:: EXTRACTED RECORDS ::

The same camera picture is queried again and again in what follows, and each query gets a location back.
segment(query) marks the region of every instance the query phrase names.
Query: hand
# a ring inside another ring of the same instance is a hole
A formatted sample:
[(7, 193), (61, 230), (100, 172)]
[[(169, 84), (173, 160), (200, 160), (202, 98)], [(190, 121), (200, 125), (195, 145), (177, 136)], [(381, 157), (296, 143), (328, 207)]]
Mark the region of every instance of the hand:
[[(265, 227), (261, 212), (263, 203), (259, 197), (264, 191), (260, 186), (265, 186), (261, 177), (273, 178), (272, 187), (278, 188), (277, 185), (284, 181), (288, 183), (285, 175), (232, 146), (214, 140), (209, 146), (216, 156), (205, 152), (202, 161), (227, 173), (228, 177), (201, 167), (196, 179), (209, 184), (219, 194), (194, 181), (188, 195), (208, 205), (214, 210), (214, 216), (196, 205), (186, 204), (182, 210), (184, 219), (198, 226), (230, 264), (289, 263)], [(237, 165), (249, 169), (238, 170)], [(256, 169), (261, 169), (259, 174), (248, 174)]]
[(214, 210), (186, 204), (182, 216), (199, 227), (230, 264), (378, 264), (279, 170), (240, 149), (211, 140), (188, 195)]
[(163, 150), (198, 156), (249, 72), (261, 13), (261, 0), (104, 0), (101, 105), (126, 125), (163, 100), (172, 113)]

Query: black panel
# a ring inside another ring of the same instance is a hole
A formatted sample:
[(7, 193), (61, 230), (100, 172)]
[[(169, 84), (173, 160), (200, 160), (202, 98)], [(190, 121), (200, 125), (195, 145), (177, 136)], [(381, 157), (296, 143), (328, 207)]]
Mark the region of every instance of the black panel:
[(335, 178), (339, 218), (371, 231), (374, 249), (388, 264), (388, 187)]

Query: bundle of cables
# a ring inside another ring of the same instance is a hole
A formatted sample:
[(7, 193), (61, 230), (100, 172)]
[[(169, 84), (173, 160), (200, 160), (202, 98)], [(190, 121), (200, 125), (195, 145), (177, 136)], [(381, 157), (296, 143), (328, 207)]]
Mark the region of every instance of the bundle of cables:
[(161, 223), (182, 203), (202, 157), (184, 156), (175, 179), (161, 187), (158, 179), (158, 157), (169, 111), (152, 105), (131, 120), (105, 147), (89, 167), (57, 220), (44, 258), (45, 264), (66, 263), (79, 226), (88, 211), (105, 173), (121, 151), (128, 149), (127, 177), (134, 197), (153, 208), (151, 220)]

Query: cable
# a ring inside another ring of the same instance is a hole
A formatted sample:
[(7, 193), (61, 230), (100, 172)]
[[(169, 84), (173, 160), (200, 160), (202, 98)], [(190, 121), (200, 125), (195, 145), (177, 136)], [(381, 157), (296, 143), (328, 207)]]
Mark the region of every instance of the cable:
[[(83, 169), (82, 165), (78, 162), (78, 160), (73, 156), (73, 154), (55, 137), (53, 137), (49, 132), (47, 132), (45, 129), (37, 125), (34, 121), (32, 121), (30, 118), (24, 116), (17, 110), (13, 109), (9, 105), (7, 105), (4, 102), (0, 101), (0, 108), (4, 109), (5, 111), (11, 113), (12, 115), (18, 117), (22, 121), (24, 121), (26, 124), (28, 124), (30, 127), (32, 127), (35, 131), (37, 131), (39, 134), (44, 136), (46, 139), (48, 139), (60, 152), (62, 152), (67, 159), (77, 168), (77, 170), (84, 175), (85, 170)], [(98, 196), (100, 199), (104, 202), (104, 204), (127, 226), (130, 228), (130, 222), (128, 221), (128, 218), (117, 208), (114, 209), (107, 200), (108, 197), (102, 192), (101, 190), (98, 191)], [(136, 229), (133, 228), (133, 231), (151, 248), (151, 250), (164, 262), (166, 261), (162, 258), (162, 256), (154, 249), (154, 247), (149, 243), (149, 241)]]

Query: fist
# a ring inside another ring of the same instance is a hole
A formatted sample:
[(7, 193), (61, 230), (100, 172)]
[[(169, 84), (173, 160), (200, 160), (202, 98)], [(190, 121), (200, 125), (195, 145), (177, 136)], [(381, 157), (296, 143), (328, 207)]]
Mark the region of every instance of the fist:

:::

WHAT YOU ARE ASKED TO DO ->
Return, exactly as written, the "Query: fist" line and each line after it through the end of the listing above.

RESPONSE ->
Query: fist
# a ring inside another ring of the same instance is a hole
A formatted sample:
[(7, 193), (61, 230), (100, 172)]
[[(169, 84), (173, 160), (200, 160), (202, 98)], [(190, 121), (200, 125), (195, 145), (177, 136)], [(381, 157), (296, 143), (328, 207)]]
Mark the region of every instance of the fist:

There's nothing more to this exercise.